Our next stop was the Harvard campus, to meet up with my cousin who works at MIT and her husband. The walk was BEAUTIFUL! If you think the New York brownstones are spectacular, they've got nothing on the Boston ones... Stoop decorating is never something I've been able to partake in, but if I had house like this, I'd definitely deck the halls.
Once we made it to Harvard, my cousin took us a lovely little pastry shop called Tatte and on a brief tour of the campus. Due to COVID the campus was miraculously empty and apparently it’s very rare to see the commons without hundreds of tourists. In all honesty, it made me sad for the students of Harvard who don’t get to enjoy the beauty of their own campus because there are too many people on it...
After that we walked to Lamplighter Brewery for a quick bite and beer.
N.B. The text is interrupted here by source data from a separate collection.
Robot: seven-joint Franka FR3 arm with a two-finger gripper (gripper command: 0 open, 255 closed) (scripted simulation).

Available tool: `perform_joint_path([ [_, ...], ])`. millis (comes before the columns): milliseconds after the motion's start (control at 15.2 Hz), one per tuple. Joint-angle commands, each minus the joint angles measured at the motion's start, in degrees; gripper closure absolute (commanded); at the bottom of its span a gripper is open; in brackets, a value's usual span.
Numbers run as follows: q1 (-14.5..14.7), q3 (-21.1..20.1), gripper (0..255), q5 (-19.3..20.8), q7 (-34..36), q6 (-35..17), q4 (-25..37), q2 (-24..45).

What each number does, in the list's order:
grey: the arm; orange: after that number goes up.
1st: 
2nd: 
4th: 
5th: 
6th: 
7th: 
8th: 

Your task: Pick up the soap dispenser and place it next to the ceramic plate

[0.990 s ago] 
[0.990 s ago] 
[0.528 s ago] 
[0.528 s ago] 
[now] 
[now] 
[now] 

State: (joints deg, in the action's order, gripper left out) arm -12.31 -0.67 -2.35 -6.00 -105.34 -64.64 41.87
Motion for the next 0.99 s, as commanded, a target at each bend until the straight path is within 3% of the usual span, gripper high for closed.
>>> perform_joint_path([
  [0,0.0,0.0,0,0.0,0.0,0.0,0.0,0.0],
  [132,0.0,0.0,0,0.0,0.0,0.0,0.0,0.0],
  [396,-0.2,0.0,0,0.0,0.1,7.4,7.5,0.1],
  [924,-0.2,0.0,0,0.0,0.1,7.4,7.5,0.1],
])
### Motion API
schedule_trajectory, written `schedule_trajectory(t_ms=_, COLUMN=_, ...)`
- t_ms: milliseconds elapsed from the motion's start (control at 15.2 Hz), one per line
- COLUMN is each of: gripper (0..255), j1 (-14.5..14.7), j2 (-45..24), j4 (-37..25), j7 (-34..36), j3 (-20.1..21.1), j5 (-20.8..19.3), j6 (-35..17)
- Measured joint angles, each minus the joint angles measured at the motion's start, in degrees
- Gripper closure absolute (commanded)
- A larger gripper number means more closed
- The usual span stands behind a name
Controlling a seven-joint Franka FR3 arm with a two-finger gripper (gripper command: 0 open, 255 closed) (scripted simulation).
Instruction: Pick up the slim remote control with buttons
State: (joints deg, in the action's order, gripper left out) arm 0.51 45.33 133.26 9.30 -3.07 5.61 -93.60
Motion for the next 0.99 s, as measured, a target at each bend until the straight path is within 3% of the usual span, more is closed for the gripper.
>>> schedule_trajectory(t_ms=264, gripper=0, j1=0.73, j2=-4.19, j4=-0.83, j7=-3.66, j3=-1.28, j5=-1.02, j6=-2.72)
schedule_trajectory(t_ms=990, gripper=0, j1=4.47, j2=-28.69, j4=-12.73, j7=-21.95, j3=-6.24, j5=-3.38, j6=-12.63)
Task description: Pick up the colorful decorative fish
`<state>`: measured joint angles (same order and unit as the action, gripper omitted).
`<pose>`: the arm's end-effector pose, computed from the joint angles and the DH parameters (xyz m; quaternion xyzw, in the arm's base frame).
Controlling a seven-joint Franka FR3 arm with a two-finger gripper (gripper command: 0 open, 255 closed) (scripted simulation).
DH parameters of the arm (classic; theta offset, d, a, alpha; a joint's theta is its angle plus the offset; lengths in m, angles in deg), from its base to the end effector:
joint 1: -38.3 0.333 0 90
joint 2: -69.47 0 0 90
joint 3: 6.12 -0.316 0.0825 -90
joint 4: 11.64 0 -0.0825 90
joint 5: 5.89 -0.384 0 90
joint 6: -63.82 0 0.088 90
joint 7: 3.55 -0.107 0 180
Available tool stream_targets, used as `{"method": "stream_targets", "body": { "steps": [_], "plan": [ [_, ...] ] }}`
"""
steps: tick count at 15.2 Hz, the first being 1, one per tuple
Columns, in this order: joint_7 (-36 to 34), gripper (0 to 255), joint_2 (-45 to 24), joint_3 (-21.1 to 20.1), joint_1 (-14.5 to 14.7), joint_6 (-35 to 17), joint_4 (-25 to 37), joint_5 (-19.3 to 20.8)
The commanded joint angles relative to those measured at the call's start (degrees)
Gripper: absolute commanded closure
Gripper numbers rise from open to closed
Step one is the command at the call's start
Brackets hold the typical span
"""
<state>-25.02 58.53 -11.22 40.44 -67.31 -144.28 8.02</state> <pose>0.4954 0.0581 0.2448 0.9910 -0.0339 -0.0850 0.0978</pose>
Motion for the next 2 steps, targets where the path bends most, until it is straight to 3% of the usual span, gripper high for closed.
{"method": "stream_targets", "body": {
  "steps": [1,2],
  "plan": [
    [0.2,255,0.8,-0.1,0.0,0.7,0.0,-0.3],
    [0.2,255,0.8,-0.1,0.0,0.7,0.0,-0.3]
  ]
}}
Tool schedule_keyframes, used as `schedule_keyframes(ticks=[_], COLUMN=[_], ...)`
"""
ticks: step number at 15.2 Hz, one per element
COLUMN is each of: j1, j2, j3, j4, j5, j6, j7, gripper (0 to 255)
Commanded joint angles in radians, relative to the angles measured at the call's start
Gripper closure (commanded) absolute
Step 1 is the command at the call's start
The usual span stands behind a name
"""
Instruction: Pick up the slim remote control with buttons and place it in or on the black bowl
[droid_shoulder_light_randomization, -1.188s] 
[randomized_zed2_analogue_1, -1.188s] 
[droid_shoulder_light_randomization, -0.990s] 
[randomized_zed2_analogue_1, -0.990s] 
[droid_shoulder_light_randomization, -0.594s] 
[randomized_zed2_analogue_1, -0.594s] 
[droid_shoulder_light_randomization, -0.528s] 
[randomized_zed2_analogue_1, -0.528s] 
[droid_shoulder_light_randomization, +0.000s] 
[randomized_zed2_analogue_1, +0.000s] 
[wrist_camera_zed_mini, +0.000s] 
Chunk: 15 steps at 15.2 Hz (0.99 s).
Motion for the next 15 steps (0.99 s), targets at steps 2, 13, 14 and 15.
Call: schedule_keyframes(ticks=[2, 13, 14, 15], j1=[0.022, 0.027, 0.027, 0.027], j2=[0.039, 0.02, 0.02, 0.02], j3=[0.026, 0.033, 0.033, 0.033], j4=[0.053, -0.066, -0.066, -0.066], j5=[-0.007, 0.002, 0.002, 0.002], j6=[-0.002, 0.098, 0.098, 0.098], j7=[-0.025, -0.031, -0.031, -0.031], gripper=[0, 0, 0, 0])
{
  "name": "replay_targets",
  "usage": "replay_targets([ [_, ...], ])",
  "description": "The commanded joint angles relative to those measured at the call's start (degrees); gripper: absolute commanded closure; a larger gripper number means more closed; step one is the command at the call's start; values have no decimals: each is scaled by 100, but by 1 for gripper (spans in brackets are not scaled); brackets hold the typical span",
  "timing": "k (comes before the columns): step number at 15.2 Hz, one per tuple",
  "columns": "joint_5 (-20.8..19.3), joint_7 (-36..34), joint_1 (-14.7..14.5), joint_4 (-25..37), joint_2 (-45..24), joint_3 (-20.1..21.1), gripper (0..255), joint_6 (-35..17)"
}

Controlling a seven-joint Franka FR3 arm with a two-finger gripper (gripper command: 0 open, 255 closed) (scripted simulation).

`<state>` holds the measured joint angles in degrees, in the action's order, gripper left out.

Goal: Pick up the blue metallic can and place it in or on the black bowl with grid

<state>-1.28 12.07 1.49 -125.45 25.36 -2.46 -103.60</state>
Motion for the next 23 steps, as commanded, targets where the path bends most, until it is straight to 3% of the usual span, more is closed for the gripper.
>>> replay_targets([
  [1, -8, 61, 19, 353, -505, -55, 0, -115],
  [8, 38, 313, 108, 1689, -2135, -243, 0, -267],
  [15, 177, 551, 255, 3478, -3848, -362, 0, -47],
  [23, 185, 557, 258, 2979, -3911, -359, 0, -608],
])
Such a cute little spot with some killer craft beer.
Later that night we headed back into Little Italy to walk the famous Freedom Trail. We stopped briefly at Old State House, Faneuil Hall, Paul Revere's house, and finally the Old North Church. It's a super cool experience and definitely worth it if you're in town, especially if you're a history buff. To end our night we headed to a sushi restaurant called Tora right next to Chinatown. Not your typical sushi this place was definitely on the higher end and had some obscure options--all of which were pretty good.
Heading into our last day in Boston we were encouraged to stop by Curio Coffee on our way out of town to try their Liege Waffles. This was BY FAR my favorite food recommendation on this trip. These waffles were phenomenal! Had we not driven away on the road to New Hampshire, Trevor and I would have devoured at least 5 more... Highly highly HIGHLY recommended!